Also please review David's presentation to DAPA for more
questions and answers


Q1: What does the average restoration include?

A: Texas Trans Am does not perform an "average" restoration, however full "frame-off" restoration envolves a lot of labor. This includes disassembly of all interior, suspension and body parts, with appropriate cleaning, rust neutralization, coating or replacement. Rusted or damaged body panels are replaced or repaired. All gaskets, bushings and upholstery is replaced. The repaired body is coated in primer and after curing for 30 days is painted with Urethane and color sanded by hand. We consider the restoration results to be "Street Restorations" or "Car Show Restorations" they are not intended to be "Concourse Trailer Queens."

Q2: Would it be cheaper to have my car restored or buy one already completed?

A: Buying a car already restored will almost certainly cost thousands less and get you cruising the street sooner. Remember, when you buy a car already restored, you are buying someone else’s car, built to someone else’s specifications, with the parts they selected and their level of expertise and detail. A great percentage of Texas Trans Ams’ Service work is done to improve or repair someone else’s interpretation of a restoration.  Many customers buy what they are told is a fully restored car only later to find that the previous work was inferior or not done at all. If Texas Trans Ams restores your car it will be done to your specifications as if you had ordered the car new.

Q3: How long does a full restoration take?

A: A full "frame-off" restoration at Texas Trans Ams takes from 12 to 18 months. All parts are removed and each individual piece is cleaned, stripped or sandblasted. Rust is neutralized and parts are coated or primed. Many steps in the process are scheduled to coincide with other restorations. Primed body panels are allowed to cure for 30 days. Finally all parts are assembled and finished by hand. Our work is not collision repair or just a paint job it is full restoration.

Q4: What does Texas Trans Am Service and Restoration do?

A: The majority of the service and restoration work done at Texas Trans Ams involves 1970 through 1981 (Second Generation) Pontiac Firebirds, including Esprit, Formula and Trans Am.  Restoration and service is welcomed on 67 through 69 firebird, but parts are generally not stocked and prices tend to be higher. A few "strays" wander through the shop as well including 1964 through 1973 Mustangs and Cougars and Second-Generation Camaros. We cater to the late 60s through late 70s two door American performance car enthusiast.

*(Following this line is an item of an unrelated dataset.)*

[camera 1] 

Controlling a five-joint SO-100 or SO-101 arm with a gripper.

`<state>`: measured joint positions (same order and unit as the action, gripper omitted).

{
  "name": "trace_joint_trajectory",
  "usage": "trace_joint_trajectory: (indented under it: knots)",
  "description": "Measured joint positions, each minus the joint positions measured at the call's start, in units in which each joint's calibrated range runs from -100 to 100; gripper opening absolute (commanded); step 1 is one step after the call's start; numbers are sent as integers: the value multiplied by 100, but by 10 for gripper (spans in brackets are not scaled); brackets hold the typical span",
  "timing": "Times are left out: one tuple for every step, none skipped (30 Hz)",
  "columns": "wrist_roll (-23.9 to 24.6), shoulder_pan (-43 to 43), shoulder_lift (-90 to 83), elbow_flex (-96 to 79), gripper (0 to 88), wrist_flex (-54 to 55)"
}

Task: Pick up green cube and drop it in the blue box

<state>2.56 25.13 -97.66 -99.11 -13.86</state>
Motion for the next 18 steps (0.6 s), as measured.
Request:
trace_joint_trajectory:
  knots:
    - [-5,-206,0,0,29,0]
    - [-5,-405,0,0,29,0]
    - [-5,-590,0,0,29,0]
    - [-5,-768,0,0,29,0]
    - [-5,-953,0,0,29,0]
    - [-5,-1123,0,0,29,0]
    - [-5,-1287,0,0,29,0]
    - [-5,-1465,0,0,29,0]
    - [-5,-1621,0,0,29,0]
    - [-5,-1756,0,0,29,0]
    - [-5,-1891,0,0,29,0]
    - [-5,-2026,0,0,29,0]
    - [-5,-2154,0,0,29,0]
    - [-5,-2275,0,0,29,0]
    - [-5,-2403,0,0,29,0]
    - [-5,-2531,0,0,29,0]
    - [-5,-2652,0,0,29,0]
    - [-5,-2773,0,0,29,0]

Q5: Why do you focus on Second-Gen Firebird?

A: To fill a gap in the Pontiac muscle car restoration market. GTOs and First-Gen Firebirds have their share of restoration experts, and we love those cars too. Several businesses have opened and closed in the past 10 years that focused on restoration services for the Second-Gen Firebird, but by building a business slowly and controlling quality carefully Texas Trans Ams has purchased most of their inventory. The prices for a project starter Second-Gen. Firebird are still within reason for the average sporty car enthusiast. Even if you spend 10 or 15 thousand dollars to complete your project, you can’t buy anything like it new for less than 30 thousand. And over time they will appreciate in value, as they become more rare.

Q6: How long have you been in the business of restoring muscle cars?

A: Professionally David has been restoring and servicing Firebirds since 1991, but he still has the 1967 Mustang he rebuilt in 1977.

Q7: Do you buy project cars?

A: If you are looking to get rid of a late 60’s through late 70’s two door American muscle car or project parts, send me an e-mail. We get calls and messages from people looking all the time.

Q8: What is your background in auto repair and restoration?

A: David Mars, the owner and operator of Texas Trans Am Service and Restorations, has been involved in model cars for years, fabricating and painting miniature parts, and substituting parts from one model to another.  Some of David's models have been featured in model car magazines and even toured the country with a model car exhibit.  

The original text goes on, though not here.